**EXERCISE AIM**:
From the entries that follow, reproduce exactly and only the lines from the line with "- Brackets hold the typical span" to the line with "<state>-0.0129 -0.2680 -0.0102", endpoints included.

**ENTRIES SHOWN**:
━━━━

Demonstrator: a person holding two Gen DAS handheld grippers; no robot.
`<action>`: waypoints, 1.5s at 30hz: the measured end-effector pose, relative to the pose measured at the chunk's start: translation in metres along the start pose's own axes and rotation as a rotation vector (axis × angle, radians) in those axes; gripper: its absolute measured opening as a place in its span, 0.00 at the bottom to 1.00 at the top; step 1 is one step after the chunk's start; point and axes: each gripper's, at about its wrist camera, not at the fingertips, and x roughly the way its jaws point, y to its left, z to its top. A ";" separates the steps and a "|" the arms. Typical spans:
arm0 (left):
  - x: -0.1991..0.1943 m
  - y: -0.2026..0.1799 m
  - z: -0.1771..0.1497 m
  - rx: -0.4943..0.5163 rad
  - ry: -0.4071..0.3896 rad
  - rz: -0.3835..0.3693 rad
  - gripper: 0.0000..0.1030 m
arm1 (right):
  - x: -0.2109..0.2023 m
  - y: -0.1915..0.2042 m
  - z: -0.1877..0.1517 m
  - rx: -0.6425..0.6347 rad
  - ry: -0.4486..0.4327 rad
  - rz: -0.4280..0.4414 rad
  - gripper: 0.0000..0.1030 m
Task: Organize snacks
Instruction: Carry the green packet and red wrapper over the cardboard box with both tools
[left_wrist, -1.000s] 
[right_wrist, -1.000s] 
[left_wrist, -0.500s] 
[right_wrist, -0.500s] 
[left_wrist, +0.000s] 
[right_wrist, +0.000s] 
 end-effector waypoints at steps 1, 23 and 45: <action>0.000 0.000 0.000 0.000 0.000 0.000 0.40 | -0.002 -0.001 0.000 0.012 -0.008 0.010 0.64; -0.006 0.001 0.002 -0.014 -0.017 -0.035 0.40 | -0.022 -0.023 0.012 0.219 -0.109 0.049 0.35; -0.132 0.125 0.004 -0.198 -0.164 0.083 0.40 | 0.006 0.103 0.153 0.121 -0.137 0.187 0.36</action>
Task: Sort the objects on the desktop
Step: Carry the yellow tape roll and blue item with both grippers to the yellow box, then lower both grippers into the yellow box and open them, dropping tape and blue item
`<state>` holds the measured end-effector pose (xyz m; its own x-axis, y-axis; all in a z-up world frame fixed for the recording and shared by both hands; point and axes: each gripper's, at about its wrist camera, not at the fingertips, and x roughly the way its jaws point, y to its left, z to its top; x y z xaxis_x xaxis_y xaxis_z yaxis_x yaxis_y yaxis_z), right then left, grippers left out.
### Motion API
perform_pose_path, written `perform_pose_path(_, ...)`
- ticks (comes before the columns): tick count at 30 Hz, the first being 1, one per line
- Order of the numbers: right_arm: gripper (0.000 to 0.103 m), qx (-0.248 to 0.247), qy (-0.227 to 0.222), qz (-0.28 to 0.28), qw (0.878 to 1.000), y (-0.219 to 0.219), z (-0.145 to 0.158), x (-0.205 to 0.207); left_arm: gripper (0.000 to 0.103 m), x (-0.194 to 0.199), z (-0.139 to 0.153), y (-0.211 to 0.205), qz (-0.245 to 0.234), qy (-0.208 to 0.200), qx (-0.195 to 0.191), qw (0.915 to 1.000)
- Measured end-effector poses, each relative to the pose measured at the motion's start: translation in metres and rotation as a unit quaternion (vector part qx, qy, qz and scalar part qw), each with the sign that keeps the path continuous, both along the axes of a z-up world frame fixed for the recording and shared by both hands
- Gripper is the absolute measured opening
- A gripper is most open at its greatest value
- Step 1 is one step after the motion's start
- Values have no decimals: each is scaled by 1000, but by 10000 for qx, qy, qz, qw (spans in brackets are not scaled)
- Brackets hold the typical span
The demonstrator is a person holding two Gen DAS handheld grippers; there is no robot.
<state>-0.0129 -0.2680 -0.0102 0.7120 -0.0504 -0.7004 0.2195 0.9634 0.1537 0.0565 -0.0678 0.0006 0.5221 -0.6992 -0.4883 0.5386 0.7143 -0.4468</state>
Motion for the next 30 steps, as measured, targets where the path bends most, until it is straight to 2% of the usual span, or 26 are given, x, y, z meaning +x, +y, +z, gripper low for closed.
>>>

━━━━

**WRITTEN SOLUTION**:
- Brackets hold the typical span
The demonstrator is a person holding two Gen DAS handheld grippers; there is no robot.
<state>-0.0129 -0.2680 -0.0102 0.7120 -0.0504 -0.7004 0.2195 0.9634 0.1537 0.0565 -0.0678 0.0006 0.5221 -0.6992 -0.4883 0.5386 0.7143 -0.4468</state>

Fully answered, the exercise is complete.